### Data supplied
-=-=-

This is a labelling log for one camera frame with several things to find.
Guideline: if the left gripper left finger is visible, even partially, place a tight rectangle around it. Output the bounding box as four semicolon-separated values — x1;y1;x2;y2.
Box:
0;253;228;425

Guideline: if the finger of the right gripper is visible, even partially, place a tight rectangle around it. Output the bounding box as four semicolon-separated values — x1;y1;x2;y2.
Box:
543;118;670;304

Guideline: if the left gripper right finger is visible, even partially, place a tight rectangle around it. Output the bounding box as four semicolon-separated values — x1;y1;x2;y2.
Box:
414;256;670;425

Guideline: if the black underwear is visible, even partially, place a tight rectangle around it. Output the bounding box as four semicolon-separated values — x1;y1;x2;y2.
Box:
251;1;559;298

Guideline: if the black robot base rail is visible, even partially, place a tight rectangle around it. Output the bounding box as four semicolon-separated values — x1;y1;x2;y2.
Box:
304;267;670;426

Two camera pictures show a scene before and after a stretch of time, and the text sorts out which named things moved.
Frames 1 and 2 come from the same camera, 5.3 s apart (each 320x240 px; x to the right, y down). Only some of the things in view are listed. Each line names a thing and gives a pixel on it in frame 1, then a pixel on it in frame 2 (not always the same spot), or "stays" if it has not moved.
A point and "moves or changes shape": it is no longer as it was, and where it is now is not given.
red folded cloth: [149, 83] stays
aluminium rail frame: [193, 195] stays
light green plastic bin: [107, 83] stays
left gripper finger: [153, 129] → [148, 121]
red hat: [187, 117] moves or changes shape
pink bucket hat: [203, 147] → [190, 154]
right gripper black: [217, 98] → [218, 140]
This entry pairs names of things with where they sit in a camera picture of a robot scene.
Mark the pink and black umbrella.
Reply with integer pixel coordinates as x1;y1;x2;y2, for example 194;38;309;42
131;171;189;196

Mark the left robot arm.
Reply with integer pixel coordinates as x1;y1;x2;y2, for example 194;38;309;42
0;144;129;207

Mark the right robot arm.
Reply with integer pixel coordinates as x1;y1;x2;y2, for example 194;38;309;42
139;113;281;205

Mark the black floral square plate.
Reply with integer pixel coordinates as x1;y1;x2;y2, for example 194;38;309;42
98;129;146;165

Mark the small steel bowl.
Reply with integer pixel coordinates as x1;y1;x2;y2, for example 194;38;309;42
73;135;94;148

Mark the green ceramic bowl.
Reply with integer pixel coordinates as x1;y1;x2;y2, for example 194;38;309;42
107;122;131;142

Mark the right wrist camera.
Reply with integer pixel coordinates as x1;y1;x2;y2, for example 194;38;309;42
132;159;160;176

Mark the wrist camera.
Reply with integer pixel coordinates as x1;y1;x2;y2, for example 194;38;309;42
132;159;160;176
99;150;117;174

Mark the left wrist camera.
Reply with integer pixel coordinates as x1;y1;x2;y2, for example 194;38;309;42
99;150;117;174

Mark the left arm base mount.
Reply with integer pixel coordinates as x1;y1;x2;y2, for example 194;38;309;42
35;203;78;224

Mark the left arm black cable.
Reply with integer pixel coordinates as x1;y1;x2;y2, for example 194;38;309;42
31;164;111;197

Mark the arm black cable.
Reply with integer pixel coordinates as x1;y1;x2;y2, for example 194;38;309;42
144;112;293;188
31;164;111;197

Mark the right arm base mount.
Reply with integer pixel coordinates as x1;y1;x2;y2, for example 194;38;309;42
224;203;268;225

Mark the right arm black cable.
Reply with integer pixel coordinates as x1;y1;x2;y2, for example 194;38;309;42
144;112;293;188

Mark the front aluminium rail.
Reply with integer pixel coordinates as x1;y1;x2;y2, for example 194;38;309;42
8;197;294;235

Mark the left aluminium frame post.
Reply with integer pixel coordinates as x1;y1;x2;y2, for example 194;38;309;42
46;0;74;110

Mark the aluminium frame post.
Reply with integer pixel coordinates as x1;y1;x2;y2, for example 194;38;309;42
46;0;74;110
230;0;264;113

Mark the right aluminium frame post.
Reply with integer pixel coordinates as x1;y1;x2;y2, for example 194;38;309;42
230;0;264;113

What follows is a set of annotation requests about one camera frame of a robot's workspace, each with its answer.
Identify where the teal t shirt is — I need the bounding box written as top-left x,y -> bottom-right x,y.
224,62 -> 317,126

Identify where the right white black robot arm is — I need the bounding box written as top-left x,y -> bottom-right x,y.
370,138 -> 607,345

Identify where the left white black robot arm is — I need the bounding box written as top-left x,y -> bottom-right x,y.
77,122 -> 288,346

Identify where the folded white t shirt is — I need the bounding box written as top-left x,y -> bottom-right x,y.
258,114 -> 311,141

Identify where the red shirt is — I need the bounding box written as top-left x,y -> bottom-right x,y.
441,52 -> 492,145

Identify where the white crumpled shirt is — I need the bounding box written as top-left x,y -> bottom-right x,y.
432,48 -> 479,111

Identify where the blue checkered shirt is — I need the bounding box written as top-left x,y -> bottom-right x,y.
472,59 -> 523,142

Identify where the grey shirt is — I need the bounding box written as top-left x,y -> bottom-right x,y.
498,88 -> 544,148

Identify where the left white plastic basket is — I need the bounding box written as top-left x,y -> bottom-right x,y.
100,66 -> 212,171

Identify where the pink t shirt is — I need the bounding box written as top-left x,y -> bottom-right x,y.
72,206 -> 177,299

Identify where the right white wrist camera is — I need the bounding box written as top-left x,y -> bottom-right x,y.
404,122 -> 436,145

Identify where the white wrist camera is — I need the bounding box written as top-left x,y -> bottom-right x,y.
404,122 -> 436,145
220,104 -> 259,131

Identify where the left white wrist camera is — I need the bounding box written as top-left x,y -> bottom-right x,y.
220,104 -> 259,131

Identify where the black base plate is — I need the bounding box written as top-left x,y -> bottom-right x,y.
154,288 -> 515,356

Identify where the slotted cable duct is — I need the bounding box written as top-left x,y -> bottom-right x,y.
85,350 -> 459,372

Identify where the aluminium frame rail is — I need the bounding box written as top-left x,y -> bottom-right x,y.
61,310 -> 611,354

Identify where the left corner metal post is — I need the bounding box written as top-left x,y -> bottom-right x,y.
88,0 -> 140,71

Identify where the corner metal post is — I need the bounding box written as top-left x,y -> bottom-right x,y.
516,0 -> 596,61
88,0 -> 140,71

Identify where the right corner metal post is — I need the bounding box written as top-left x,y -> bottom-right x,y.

-=-=-

### What this task involves
Each entry needs to be copied out exactly as written.

### Output for this exercise
This is a labelling log for one camera frame with several things to find.
Guideline: if the left gripper left finger is visible, even partially, place a tight rectangle around it. Output the bounding box as four semicolon-separated values — x1;y1;x2;y2.
Box:
0;253;228;425

Guideline: if the finger of the right gripper is visible, even partially, place a tight rectangle around it. Output the bounding box as four semicolon-separated values — x1;y1;x2;y2.
Box:
543;118;670;304

Guideline: if the left gripper right finger is visible, even partially, place a tight rectangle around it. Output the bounding box as four semicolon-separated values — x1;y1;x2;y2.
Box:
414;256;670;425

Guideline: if the black underwear is visible, even partially, place a tight rectangle around it. Output the bounding box as four semicolon-separated values — x1;y1;x2;y2.
Box:
251;1;559;298

Guideline: if the black robot base rail is visible, even partially, place a tight rectangle around it. Output the bounding box as four semicolon-separated values — x1;y1;x2;y2.
Box:
304;267;670;426

Two camera pictures show a scene before and after a stretch of time, and the text sorts out which named things moved.
Frames 1 and 2 come from the same camera, 5.3 s apart (each 320x240 px; x to the right, y down). Only some of the things in view are listed. Each line names a thing and gives a pixel on it in frame 1, then a pixel on it in frame 2 (not always the same spot), or "stays" if it has not moved.
A point and "moves or changes shape": it is no longer as it was, and where it is now is not given.
red folded cloth: [149, 83] stays
aluminium rail frame: [193, 195] stays
light green plastic bin: [107, 83] stays
left gripper finger: [153, 129] → [148, 121]
red hat: [187, 117] moves or changes shape
pink bucket hat: [203, 147] → [190, 154]
right gripper black: [217, 98] → [218, 140]
This entry pairs names of things with where they sit in a camera picture of a robot scene.
Mark the pink and black umbrella.
Reply with integer pixel coordinates as x1;y1;x2;y2, for example 194;38;309;42
131;171;189;196

Mark the left robot arm.
Reply with integer pixel coordinates as x1;y1;x2;y2, for example 194;38;309;42
0;144;129;207

Mark the right robot arm.
Reply with integer pixel coordinates as x1;y1;x2;y2, for example 194;38;309;42
139;113;281;205

Mark the black floral square plate.
Reply with integer pixel coordinates as x1;y1;x2;y2, for example 194;38;309;42
98;129;146;165

Mark the small steel bowl.
Reply with integer pixel coordinates as x1;y1;x2;y2, for example 194;38;309;42
73;135;94;148

Mark the green ceramic bowl.
Reply with integer pixel coordinates as x1;y1;x2;y2, for example 194;38;309;42
107;122;131;142

Mark the right wrist camera.
Reply with integer pixel coordinates as x1;y1;x2;y2, for example 194;38;309;42
132;159;160;176

Mark the wrist camera.
Reply with integer pixel coordinates as x1;y1;x2;y2, for example 194;38;309;42
132;159;160;176
99;150;117;174

Mark the left wrist camera.
Reply with integer pixel coordinates as x1;y1;x2;y2, for example 194;38;309;42
99;150;117;174

Mark the left arm base mount.
Reply with integer pixel coordinates as x1;y1;x2;y2, for example 194;38;309;42
35;203;78;224

Mark the left arm black cable.
Reply with integer pixel coordinates as x1;y1;x2;y2, for example 194;38;309;42
31;164;111;197

Mark the arm black cable.
Reply with integer pixel coordinates as x1;y1;x2;y2, for example 194;38;309;42
144;112;293;188
31;164;111;197

Mark the right arm base mount.
Reply with integer pixel coordinates as x1;y1;x2;y2, for example 194;38;309;42
224;203;268;225

Mark the right arm black cable.
Reply with integer pixel coordinates as x1;y1;x2;y2, for example 194;38;309;42
144;112;293;188

Mark the front aluminium rail.
Reply with integer pixel coordinates as x1;y1;x2;y2, for example 194;38;309;42
8;197;294;235

Mark the left aluminium frame post.
Reply with integer pixel coordinates as x1;y1;x2;y2, for example 194;38;309;42
46;0;74;110

Mark the aluminium frame post.
Reply with integer pixel coordinates as x1;y1;x2;y2, for example 194;38;309;42
46;0;74;110
230;0;264;113

Mark the right aluminium frame post.
Reply with integer pixel coordinates as x1;y1;x2;y2, for example 194;38;309;42
230;0;264;113

What follows is a set of annotation requests about one camera frame of a robot's workspace, each with its answer.
Identify where the teal t shirt is — I need the bounding box written as top-left x,y -> bottom-right x,y.
224,62 -> 317,126

Identify where the right white black robot arm is — I need the bounding box written as top-left x,y -> bottom-right x,y.
370,138 -> 607,345

Identify where the left white black robot arm is — I need the bounding box written as top-left x,y -> bottom-right x,y.
77,122 -> 288,346

Identify where the folded white t shirt is — I need the bounding box written as top-left x,y -> bottom-right x,y.
258,114 -> 311,141

Identify where the red shirt is — I need the bounding box written as top-left x,y -> bottom-right x,y.
441,52 -> 492,145

Identify where the white crumpled shirt is — I need the bounding box written as top-left x,y -> bottom-right x,y.
432,48 -> 479,111

Identify where the blue checkered shirt is — I need the bounding box written as top-left x,y -> bottom-right x,y.
472,59 -> 523,142

Identify where the grey shirt is — I need the bounding box written as top-left x,y -> bottom-right x,y.
498,88 -> 544,148

Identify where the left white plastic basket is — I need the bounding box written as top-left x,y -> bottom-right x,y.
100,66 -> 212,171

Identify where the pink t shirt is — I need the bounding box written as top-left x,y -> bottom-right x,y.
72,206 -> 177,299

Identify where the right white wrist camera is — I need the bounding box written as top-left x,y -> bottom-right x,y.
404,122 -> 436,145

Identify where the white wrist camera is — I need the bounding box written as top-left x,y -> bottom-right x,y.
404,122 -> 436,145
220,104 -> 259,131

Identify where the left white wrist camera is — I need the bounding box written as top-left x,y -> bottom-right x,y.
220,104 -> 259,131

Identify where the black base plate is — I need the bounding box written as top-left x,y -> bottom-right x,y.
154,288 -> 515,356

Identify where the slotted cable duct is — I need the bounding box written as top-left x,y -> bottom-right x,y.
85,350 -> 459,372

Identify where the aluminium frame rail is — I need the bounding box written as top-left x,y -> bottom-right x,y.
61,310 -> 611,354

Identify where the left corner metal post is — I need the bounding box written as top-left x,y -> bottom-right x,y.
88,0 -> 140,71

Identify where the corner metal post is — I need the bounding box written as top-left x,y -> bottom-right x,y.
516,0 -> 596,61
88,0 -> 140,71

Identify where the right corner metal post is — I need the bounding box written as top-left x,y -> bottom-right x,y.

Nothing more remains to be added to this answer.